● **TASK ITEM**: Output each entry verbatim and exclude every picture from it.

● **RECORDS FOR THIS TASK**:
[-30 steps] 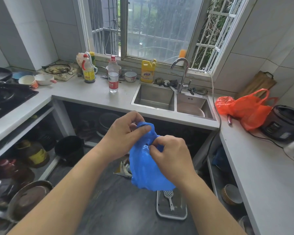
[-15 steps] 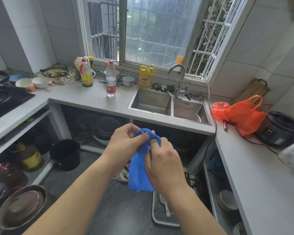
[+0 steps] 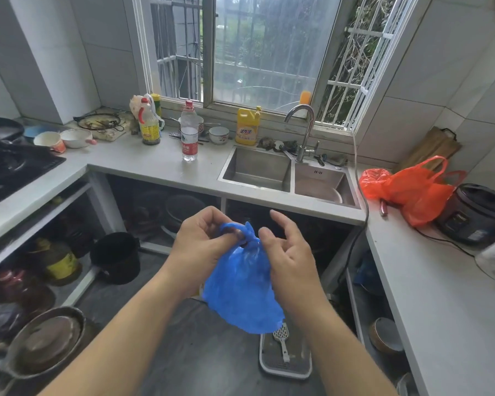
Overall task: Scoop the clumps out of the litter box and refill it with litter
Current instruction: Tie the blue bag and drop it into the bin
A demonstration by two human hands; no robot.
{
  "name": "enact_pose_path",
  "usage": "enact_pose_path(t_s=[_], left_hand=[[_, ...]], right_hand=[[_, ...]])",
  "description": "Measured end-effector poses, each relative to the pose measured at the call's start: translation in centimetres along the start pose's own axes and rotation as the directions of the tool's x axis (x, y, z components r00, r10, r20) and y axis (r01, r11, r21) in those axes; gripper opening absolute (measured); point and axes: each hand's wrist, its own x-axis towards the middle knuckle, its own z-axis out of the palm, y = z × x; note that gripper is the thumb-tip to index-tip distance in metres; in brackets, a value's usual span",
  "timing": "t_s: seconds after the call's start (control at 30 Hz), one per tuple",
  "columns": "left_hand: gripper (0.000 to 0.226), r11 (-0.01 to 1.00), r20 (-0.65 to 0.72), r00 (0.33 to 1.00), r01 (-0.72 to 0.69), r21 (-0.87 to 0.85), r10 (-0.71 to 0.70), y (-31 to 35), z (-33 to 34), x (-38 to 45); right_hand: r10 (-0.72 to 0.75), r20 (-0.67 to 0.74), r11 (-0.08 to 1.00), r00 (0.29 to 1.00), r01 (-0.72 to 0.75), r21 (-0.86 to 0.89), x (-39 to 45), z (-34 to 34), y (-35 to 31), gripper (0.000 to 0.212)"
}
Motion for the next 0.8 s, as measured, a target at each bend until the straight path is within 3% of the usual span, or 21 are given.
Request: enact_pose_path(t_s=[0.1, 0.27, 0.33, 0.43, 0.5, 0.6, 0.7, 0.8], left_hand=[[0.016, 0.999, 0.05, 0.999, 0.004, 0.036, -0.006, -0.1, 0.0, -0.4], [0.017, 0.994, 0.074, 0.997, -0.03, 0.102, 0.023, -0.1, -0.3, -1.1], [0.018, 0.996, 0.06, 0.998, -0.019, 0.086, 0.014, -0.4, -0.4, -1.4], [0.018, 0.998, -0.016, 0.999, 0.047, -0.038, -0.047, -0.8, -0.5, -1.6], [0.016, 0.986, -0.062, 0.994, 0.085, -0.141, -0.095, -1.1, -0.6, -1.6], [0.015, 0.982, -0.144, 0.982, 0.099, -0.159, -0.122, -2.3, -0.7, -1.3], [0.011, 0.977, -0.334, 0.931, 0.085, -0.197, -0.148, -3.9, -1.1, -1.0], [0.011, 0.971, -0.47, 0.867, 0.062, -0.233, -0.168, -5.1, -2.2, -0.9]], right_hand=[[-0.009, 0.157, 1.0, 0.988, 0.01, -0.003, 0.9, -0.5, -0.3, 0.028], [0.0, 0.237, 0.998, 0.971, 0.015, -0.059, 0.9, -1.1, -0.8, 0.011], [0.006, 0.193, 0.996, 0.981, 0.01, -0.084, 0.9, -0.8, -0.6, 0.004], [0.042, 0.073, 0.997, 0.996, -0.037, -0.073, 1.1, -0.4, 0.0, 0.011], [0.112, 0.051, 0.994, 0.992, -0.113, 0.003, 1.1, -0.3, 0.7, 0.011], [0.27, 0.033, 0.94, 0.962, -0.271, 0.209, 1.0, 0.2, 1.9, 0.011], [0.353, -0.061, 0.904, 0.934, -0.324, 0.278, 1.0, 0.1, 3.3, 0.015], [0.389, -0.249, 0.905, 0.887, -0.317, 0.283, 1.3, -1.4, 5.6, 0.014]])
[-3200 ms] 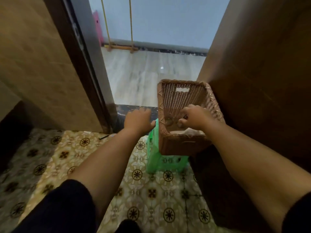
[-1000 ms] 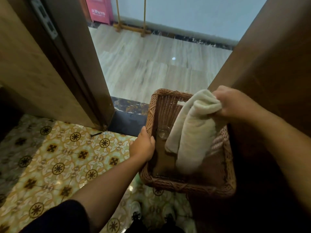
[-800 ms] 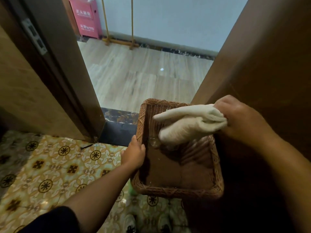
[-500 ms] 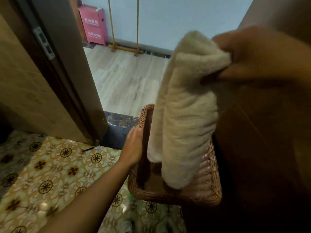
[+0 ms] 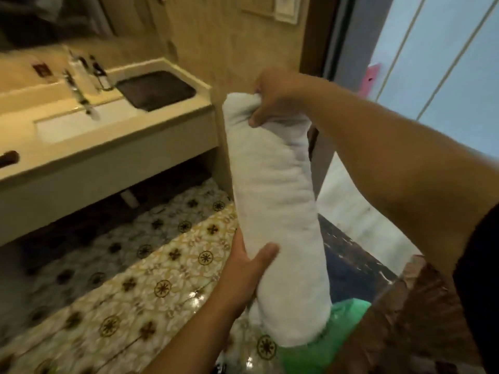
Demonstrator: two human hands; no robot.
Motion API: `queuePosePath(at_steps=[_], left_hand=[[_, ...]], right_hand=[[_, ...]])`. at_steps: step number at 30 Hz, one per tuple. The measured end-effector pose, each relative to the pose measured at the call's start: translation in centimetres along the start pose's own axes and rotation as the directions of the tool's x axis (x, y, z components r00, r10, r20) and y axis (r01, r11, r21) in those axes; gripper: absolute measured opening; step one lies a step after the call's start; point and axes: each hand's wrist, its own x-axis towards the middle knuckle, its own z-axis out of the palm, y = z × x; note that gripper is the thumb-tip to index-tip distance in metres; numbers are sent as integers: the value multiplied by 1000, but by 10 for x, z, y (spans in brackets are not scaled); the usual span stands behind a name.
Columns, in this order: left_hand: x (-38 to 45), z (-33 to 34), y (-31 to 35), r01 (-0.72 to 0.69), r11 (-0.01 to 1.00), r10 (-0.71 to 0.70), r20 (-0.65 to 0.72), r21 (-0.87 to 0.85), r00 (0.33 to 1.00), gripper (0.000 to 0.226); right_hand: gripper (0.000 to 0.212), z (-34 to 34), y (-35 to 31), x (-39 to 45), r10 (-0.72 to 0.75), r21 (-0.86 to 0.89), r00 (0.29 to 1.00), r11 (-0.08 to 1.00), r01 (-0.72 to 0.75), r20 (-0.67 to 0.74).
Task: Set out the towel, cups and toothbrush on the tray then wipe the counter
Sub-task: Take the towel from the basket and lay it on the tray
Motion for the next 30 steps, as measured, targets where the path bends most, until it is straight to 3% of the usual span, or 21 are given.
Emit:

● **EXERCISE RESULT**:
[-30 steps] 
[-15 steps] 
[+0 steps] 
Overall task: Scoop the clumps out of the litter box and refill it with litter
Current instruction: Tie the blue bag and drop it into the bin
A demonstration by two human hands; no robot.
{
  "name": "enact_pose_path",
  "usage": "enact_pose_path(t_s=[_], left_hand=[[_, ...]], right_hand=[[_, ...]])",
  "description": "Measured end-effector poses, each relative to the pose measured at the call's start: translation in centimetres along the start pose's own axes and rotation as the directions of the tool's x axis (x, y, z components r00, r10, r20) and y axis (r01, r11, r21) in those axes; gripper opening absolute (measured); point and axes: each hand's wrist, its own x-axis towards the middle knuckle, its own z-axis out of the palm, y = z × x; note that gripper is the thumb-tip to index-tip distance in metres; in brackets, a value's usual span",
  "timing": "t_s: seconds after the call's start (control at 30 Hz), one per tuple",
  "columns": "left_hand: gripper (0.000 to 0.226), r11 (-0.01 to 1.00), r20 (-0.65 to 0.72), r00 (0.33 to 1.00), r01 (-0.72 to 0.69), r21 (-0.87 to 0.85), r10 (-0.71 to 0.70), y (-31 to 35), z (-33 to 34), x (-38 to 45); right_hand: r10 (-0.72 to 0.75), r20 (-0.67 to 0.74), r11 (-0.08 to 1.00), r00 (0.29 to 1.00), r01 (-0.72 to 0.75), r21 (-0.86 to 0.89), x (-39 to 45), z (-34 to 34), y (-35 to 31), gripper (0.000 to 0.212)"
}
Motion for the next 0.8 s, as measured, a target at each bend until the straight path is within 3% of the usual span, or 21 are given.
Request: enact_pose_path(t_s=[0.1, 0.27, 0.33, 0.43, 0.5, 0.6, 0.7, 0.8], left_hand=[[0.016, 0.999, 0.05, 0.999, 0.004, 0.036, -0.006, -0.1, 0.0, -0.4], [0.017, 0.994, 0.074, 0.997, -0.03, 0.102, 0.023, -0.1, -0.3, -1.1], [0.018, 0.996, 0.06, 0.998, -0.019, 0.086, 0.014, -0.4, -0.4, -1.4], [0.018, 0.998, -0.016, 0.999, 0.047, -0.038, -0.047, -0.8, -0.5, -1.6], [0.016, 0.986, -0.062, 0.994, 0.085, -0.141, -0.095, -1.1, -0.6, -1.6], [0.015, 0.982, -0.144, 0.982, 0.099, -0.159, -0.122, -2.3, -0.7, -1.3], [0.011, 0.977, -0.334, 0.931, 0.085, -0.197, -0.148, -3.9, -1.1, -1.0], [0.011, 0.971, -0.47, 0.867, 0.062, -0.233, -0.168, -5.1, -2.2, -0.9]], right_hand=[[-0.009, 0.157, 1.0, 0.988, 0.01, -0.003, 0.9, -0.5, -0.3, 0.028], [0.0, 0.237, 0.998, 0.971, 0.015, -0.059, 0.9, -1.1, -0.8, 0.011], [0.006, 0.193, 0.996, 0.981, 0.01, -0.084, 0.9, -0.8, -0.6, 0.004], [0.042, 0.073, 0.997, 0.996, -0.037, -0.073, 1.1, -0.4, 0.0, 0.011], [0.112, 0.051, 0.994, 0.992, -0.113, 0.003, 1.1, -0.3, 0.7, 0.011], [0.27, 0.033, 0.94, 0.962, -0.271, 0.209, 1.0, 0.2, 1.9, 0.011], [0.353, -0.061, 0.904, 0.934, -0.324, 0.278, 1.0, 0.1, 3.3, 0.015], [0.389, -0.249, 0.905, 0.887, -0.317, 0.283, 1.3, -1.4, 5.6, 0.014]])
[-3200 ms] 
[-1000 ms] 
[-800 ms] 
[-500 ms] 
[+0 ms] 
Demonstrator: two human hands; no robot.
Motion API: `queuePosePath(at_steps=[_], left_hand=[[_, ...]], right_hand=[[_, ...]])`. at_steps: step number at 30 Hz, one per tuple. The measured end-effector pose, each relative to the pose measured at the call's start: translation in centimetres along the start pose's own axes and rotation as the directions of the tool's x axis (x, y, z components r00, r10, r20) and y axis (r01, r11, r21) in those axes; gripper: absolute measured opening; step one lies a step after the call's start; point and axes: each hand's wrist, its own x-axis towards the middle knuckle, its own z-axis out of the palm, y = z × x; note that gripper is the thumb-tip to index-tip distance in metres; numbers are sent as integers: the value multiplied by 1000, but by 10 for x, z, y (spans in brackets are not scaled); the usual span stands behind a name.
Columns, in this order: left_hand: x (-38 to 45), z (-33 to 34), y (-31 to 35), r01 (-0.72 to 0.69), r11 (-0.01 to 1.00), r10 (-0.71 to 0.70), r20 (-0.65 to 0.72), r21 (-0.87 to 0.85), r00 (0.33 to 1.00), gripper (0.000 to 0.226); right_hand: gripper (0.000 to 0.212), z (-34 to 34), y (-35 to 31), x (-39 to 45), r10 (-0.72 to 0.75), r21 (-0.86 to 0.89), r00 (0.29 to 1.00), r11 (-0.08 to 1.00), r01 (-0.72 to 0.75), r20 (-0.67 to 0.74).
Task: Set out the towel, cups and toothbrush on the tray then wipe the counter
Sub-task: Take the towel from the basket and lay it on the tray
Motion for the next 30 steps, as measured, targets where the path bends most, until it is straight to 3% of the usual span, or 21 are given.
Emit:

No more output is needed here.